9 The Streets A Grand Don’t Come for Free
Just like Green Day, Mike Skinner took the concept route this time ’round. Just like Green Day, I couldn’t care less about the concept. Skinner’s clever laptop production and quick wit drive the record.
10 Beastie Boys To the 5 Boroughs
They weren’t able to prevent Dubya’s re-election, but that shouldn’t take away from their achievements. Even in their 40s, the B-Boys sound fresh and full of the youthful vigor that put them on the map two decades ago.
alexandrajones
1 A.C. Newman The Slow Wonder
The Slow Wonder contains some of the decade’s best songwriting. Emotional yet reserved lyrics, impulsive rhythms arranged more intricately than lace and a dash of redheaded charm make Newman Canada’s future poet laureate.
2 Brian Wilson SMiLE
Forget context, history and the fact that you’ve been hearing “God Only Knows” on oldies radio for years. In any era, SMiLE is unsurpassed in its harmonic beauty and conceptual vitality.
3 Decemberists The Tain
The fact that this album is an 18-minute interpretation of Irish folklore speaks to the Decemberists’ ability to rock your socks off as well as soothe you to sleep. The Tain is more than a between-album tidbit for fans — it’s a sign of things to come from one of the most talented bands out there.
4 Destroyer Your Blues
Dan Bejar went out on a limb to release Your Blues under his counterintuitive Destroyer moniker: It’s a series of synthesized dramatic tableaux featuring “It’s Gonna Take an Airplane,” one of the catchiest songs this year.

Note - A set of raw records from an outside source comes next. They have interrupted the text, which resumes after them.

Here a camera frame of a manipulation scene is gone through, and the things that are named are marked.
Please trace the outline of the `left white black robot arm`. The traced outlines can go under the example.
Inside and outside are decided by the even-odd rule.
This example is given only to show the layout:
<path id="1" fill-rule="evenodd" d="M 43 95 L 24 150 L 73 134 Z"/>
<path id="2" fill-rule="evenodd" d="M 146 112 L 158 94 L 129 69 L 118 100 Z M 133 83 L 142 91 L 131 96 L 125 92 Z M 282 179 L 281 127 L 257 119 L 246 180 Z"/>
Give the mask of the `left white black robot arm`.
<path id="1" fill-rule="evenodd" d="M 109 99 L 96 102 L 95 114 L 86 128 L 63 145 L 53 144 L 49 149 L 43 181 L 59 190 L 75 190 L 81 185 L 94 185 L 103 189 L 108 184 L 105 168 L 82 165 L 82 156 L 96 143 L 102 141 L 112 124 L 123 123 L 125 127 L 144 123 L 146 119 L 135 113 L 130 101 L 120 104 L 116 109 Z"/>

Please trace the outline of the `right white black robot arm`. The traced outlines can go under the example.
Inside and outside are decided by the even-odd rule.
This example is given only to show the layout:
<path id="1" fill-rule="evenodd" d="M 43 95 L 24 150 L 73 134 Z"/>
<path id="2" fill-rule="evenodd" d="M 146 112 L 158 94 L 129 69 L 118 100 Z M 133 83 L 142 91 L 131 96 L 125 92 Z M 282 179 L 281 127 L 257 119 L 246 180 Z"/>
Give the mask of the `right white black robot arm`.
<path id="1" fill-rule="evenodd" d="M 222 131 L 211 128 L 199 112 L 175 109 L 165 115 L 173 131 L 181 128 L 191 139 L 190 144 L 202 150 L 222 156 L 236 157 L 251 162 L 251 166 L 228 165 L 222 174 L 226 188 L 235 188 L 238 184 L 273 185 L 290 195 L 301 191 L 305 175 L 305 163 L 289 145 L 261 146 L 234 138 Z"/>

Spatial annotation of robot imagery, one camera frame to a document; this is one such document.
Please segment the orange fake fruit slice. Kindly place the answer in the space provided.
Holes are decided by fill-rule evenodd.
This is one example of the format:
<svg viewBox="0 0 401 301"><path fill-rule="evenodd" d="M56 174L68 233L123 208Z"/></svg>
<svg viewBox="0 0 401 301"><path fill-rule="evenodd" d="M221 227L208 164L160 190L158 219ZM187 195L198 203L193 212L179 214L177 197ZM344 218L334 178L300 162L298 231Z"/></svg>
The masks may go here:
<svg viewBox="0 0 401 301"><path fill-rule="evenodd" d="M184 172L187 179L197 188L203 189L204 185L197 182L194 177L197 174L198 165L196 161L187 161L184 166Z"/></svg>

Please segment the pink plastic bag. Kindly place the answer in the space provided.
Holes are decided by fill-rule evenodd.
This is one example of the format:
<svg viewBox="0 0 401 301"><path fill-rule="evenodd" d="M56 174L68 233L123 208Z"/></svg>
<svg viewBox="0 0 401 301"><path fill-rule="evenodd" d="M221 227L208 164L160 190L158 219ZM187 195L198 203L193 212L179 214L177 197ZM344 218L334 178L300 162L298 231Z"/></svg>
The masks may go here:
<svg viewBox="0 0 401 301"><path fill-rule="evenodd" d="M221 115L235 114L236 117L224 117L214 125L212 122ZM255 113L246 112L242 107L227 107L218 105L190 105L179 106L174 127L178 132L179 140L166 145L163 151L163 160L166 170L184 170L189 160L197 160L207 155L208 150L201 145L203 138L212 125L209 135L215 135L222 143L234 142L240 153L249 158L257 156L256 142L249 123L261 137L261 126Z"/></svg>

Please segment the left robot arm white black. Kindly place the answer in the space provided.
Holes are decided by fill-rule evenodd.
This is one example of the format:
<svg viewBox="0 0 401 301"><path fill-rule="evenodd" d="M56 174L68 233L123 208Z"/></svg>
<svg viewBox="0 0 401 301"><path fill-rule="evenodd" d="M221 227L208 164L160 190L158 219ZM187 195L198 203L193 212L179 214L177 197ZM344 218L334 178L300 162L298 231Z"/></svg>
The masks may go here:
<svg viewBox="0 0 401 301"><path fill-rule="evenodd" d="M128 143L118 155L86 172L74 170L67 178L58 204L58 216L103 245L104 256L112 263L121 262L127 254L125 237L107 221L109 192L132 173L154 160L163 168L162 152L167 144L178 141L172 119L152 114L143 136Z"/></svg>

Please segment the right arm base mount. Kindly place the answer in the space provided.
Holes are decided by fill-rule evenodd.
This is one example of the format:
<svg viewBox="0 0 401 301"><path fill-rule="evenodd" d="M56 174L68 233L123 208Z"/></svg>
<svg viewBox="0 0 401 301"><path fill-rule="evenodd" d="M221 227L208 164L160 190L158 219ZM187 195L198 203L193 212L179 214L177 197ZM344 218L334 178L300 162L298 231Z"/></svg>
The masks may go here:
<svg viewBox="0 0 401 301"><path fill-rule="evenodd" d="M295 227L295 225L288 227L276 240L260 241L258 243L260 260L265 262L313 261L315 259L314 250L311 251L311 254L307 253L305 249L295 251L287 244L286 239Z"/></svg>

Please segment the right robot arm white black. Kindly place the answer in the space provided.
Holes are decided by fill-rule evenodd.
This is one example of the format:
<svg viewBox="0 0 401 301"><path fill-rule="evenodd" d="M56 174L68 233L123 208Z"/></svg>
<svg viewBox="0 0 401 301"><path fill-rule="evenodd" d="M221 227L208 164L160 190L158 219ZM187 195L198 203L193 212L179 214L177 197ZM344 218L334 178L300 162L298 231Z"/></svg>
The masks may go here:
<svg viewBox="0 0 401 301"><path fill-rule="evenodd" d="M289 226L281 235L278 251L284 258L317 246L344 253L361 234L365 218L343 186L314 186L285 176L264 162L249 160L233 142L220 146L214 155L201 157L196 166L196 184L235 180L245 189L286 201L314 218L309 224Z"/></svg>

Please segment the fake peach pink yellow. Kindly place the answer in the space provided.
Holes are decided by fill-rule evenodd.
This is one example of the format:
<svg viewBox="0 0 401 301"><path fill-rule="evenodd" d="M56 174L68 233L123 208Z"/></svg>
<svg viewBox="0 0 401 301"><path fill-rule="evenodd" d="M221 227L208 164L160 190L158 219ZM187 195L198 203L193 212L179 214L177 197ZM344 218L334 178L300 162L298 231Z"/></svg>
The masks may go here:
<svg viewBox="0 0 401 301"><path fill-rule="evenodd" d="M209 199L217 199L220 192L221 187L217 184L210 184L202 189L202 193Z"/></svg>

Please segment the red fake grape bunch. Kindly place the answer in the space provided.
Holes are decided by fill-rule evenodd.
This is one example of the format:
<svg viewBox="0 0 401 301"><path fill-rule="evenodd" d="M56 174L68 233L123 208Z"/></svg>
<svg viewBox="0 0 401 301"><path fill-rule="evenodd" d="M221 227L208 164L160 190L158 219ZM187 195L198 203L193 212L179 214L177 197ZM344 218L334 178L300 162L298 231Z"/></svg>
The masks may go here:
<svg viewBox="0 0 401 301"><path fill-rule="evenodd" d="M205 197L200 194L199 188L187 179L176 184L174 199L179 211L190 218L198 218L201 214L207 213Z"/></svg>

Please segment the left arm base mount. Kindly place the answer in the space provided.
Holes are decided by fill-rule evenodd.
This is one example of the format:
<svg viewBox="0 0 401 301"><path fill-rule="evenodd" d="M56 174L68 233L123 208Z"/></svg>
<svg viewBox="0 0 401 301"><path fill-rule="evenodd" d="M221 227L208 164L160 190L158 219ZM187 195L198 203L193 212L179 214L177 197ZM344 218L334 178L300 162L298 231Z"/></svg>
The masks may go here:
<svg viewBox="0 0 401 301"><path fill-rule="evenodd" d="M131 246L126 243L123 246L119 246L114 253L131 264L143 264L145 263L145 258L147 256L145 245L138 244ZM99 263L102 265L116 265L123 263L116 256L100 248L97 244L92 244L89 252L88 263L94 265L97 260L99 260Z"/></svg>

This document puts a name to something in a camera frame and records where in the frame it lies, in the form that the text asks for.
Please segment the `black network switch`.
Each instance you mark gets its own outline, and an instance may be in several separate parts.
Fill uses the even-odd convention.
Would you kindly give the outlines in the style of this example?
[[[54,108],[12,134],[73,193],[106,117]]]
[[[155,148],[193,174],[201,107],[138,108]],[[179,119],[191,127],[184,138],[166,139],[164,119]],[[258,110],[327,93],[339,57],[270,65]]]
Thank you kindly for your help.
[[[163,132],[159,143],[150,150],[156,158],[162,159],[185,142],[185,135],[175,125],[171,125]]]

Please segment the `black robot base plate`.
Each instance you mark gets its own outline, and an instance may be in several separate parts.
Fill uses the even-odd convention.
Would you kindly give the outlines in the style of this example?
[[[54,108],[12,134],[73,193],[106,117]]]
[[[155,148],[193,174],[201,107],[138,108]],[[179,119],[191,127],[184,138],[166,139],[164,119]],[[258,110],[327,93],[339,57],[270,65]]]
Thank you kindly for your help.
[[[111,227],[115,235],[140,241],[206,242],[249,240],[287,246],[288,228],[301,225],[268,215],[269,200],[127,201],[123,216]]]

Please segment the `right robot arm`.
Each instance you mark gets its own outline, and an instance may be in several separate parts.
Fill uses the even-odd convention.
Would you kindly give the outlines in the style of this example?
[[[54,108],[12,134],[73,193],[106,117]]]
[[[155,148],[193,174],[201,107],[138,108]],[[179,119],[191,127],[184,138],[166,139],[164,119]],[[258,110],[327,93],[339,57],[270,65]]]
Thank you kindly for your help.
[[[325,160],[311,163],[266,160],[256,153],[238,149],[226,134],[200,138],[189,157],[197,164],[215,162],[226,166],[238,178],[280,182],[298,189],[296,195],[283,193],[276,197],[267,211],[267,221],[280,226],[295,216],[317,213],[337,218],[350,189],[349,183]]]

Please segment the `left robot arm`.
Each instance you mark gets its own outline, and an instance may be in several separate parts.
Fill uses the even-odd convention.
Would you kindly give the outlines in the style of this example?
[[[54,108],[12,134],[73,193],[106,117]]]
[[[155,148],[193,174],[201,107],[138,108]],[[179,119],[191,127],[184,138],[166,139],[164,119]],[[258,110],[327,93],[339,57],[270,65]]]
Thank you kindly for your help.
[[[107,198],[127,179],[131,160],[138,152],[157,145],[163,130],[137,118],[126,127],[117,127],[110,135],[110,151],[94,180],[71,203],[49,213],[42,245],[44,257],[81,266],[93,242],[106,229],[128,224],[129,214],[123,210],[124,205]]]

5 Loretta Lynn Van Lear Rose
Loretta Lynn needed a comeback. Jack White needed to work on a project without eye candy/dead weight drummer Meg. The end result? Lynn reminds us how kickass she is and White makes up (a little) for Elephant.
6 Fiery Furnaces Blueberry Boat
The only reason that the Fiery Furnaces’ just-released EP isn’t on this list instead of Blueberry Boat is because, well, it just came out. I laud Blueberry Boat as a destination, not a starting point; begin with EP and Gallowsbird Bark and work your way up.
7 Deerhoof Milk Man
Milk Man — alternately danceable, hummable and difficult to listen to— sounds a bit like Tommy meets “The Pied Piper”; they overturn a fruitstand. Also, they’re aliens from another dimension.